Médico que atendió a Edita Guerrero encubrió un homicidio en el año 2011

necropsia

El sábado 1 de marzo del presente año, fecha en la que falleció la vocalista de la agrupación Corazón Serrano, Edita Guerrero Neira, no se le practicó la necropsia en la morgue de Piura porque ninguno de los tres médicos que la atendió vio los golpes que ella tenía en diferentes partes del cuerpo y que se descubrieron posteriormente a través de la exhumación del cadáver que hizo el Ministerio Público.

En las declaraciones que dieron los galenos Pablo Alberto Sánchez Barrera (29 años), John Gabriel Mogollón Aparicio (28 años) y Aldo Danton Vences Balta (34) el 25 de junio de este año en el tercer despacho de investigación de la Segunda Fiscalía Provincial Penal de Piura, aseguraron no haber visto ninguna lesión en la pierna ni en el pie de la cantante porque -según ellos- estaba cubierta.

Es decir, según su versión, ellos evaluaron la movilidad de las piernas de Edita Guerrero para saber si presentaba algún déficit psico motor, pero lo hicieron teniendo a la paciente cubierta.

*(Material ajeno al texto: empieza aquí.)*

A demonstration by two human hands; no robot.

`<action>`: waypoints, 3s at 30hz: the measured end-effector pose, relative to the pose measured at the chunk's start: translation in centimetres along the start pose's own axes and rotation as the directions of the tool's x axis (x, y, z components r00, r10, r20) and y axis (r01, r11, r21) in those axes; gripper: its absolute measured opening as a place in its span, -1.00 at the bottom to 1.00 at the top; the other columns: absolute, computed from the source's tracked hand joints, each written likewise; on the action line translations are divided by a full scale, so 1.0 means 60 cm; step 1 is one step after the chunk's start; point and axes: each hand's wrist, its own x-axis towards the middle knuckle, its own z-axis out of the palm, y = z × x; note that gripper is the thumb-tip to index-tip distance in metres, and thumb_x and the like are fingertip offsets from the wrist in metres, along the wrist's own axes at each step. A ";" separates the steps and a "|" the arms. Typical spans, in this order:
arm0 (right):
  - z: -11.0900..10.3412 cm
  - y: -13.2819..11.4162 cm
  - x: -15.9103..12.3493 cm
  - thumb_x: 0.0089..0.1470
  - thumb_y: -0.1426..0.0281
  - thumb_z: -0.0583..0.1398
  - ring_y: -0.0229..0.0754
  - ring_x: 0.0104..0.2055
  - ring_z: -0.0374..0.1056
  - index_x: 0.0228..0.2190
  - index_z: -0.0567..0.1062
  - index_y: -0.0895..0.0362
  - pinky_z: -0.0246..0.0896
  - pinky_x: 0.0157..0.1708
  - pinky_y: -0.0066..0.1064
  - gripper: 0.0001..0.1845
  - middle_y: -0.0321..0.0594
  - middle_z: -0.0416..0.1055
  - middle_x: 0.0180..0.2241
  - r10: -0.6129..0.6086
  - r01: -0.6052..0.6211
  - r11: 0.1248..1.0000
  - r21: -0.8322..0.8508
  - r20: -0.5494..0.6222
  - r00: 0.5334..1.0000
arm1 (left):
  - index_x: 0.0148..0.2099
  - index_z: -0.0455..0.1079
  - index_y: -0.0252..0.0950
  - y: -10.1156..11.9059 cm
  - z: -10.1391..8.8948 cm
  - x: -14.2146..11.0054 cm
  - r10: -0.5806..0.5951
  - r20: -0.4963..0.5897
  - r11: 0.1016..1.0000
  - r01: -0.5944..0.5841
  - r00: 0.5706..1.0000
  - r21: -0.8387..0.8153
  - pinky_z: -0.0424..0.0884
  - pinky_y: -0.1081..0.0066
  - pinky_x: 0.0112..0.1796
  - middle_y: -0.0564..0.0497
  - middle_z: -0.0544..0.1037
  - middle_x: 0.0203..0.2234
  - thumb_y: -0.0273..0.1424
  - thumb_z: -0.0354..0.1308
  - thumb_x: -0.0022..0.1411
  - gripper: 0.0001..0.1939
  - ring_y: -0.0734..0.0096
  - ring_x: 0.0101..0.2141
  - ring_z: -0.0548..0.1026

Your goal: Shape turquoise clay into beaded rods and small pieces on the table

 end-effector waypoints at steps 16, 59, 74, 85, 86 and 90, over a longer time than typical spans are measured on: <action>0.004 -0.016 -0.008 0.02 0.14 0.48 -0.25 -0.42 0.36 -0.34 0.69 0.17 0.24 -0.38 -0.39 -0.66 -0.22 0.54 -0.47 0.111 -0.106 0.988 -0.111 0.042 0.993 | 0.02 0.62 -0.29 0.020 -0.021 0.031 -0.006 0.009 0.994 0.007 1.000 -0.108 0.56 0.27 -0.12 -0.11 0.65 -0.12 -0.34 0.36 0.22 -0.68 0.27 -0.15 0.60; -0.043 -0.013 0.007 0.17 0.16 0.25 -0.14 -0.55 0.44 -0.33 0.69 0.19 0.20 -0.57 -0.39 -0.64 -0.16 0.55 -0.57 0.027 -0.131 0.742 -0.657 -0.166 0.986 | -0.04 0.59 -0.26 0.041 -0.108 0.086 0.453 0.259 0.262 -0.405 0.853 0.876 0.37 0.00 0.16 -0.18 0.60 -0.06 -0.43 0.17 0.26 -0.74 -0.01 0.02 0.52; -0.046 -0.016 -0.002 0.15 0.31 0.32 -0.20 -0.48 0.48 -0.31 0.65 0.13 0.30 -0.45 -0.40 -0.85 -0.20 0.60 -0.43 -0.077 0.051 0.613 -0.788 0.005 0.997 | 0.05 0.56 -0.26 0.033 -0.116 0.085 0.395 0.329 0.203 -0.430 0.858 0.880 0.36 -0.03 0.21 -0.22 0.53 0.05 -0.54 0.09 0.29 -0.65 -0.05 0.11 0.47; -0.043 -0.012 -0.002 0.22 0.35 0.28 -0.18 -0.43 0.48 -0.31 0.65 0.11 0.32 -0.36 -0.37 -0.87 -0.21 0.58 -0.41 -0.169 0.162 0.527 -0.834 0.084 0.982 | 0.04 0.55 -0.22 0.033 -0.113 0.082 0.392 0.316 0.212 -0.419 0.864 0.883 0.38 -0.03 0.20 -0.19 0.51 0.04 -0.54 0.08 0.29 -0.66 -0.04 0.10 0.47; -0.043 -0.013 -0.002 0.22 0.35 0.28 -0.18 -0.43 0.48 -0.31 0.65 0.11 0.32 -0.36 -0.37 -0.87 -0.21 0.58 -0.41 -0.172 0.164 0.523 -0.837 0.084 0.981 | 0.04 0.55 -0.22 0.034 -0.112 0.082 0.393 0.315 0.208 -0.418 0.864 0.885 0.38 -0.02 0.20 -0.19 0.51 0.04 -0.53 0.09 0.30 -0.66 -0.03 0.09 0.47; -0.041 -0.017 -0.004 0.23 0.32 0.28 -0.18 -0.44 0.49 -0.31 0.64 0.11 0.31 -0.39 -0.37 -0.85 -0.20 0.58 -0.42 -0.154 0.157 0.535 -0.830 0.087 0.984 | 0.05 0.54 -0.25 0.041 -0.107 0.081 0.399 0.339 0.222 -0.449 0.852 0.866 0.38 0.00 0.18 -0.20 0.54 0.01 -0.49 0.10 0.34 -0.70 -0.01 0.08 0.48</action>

Los tres médicos dan esta versión en la fiscalía porque saben que si aceptan que la paciente tenía golpes en el cuerpo (tal como reveló la necropsia), automáticamente se les inicia otra investigación por el delito de omisión de denuncia. Los galenos están obligados a comunicar a las autoridades cuando alguien ha atentado contra la vida de uno de sus pacientes.

Eso lo sabe por experiencia el médico Pablo Alberto Sánchez Barrera, quien labora en la clínica Belén, que pertenece a la red privada de salud Sanna. Justamente en esta clínica certificó la muerte de Zenaida Calle Calle (35 años), obviando comunicar a las autoridades del homicidio culposo por accidente de tránsito. Este hecho ocurrió el 1 de octubre del año 2011.

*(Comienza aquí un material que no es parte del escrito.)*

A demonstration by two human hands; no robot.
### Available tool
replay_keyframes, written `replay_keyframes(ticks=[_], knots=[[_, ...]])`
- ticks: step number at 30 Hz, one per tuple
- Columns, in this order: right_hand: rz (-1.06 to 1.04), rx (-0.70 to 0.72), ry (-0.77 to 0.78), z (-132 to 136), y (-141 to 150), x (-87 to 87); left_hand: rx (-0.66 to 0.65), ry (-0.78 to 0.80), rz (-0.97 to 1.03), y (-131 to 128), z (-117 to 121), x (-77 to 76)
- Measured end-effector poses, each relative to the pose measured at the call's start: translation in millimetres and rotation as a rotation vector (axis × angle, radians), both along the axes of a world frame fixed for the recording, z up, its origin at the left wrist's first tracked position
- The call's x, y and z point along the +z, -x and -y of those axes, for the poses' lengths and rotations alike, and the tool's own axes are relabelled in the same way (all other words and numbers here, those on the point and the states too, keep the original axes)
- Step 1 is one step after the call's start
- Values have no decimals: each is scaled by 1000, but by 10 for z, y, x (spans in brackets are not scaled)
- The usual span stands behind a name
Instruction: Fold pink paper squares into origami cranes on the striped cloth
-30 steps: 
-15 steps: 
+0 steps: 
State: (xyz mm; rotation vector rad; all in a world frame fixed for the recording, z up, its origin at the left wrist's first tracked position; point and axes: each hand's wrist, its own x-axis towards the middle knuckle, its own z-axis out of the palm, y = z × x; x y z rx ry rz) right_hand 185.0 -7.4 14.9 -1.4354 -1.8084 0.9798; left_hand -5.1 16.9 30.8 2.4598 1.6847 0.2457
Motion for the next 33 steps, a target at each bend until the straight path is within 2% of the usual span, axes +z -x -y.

Igual que lo que pasó con el cuerpo de Edita Guerrero, ese día los familiares de Zenaida Calle Calle se llevaron el cadáver sin que se le realice la necropsia para determinar la causa final de la muerte.

Por este motivo, el galeno Pablo Alberto Sánchez Barrera se sometió a la terminación anticipada del proceso, aceptando su responsabilidad en el delito contra la función jurisdiccional en la modalidad de omisión de denuncia.

Esto consta en el acta de acuerdo provisional que elaboró la Primera Fiscalía Provincial Penal Corporativa de Castilla el 3 de marzo del presente año. En dicho documento, el médico admitió haber otorgado el certificado de defunción por “desconocimiento de la ley penal, dado que los familiares le solicitaron el favor para velar a su familiar”. Esto lo hizo en ausencia del médico neurocirujano.

En ese entonces, el Ministerio Público solicitó la reserva de un fallo condenatorio por el periodo de prueba de seis meses y una reparación civil de 1.000 nuevos soles a favor del Estado.

Terminación anticipada de Pablo Alberto Sánchez Barrera caso Edita Guerrero

 

Ahora la pregunta se cae de madura: ¿El médico Alberto Sánchez no vio los golpes del cuerpo de Edita, o no quiso comunicar ese hecho a las autoridades? Las investigaciones determinarán lo que sucedió realmente.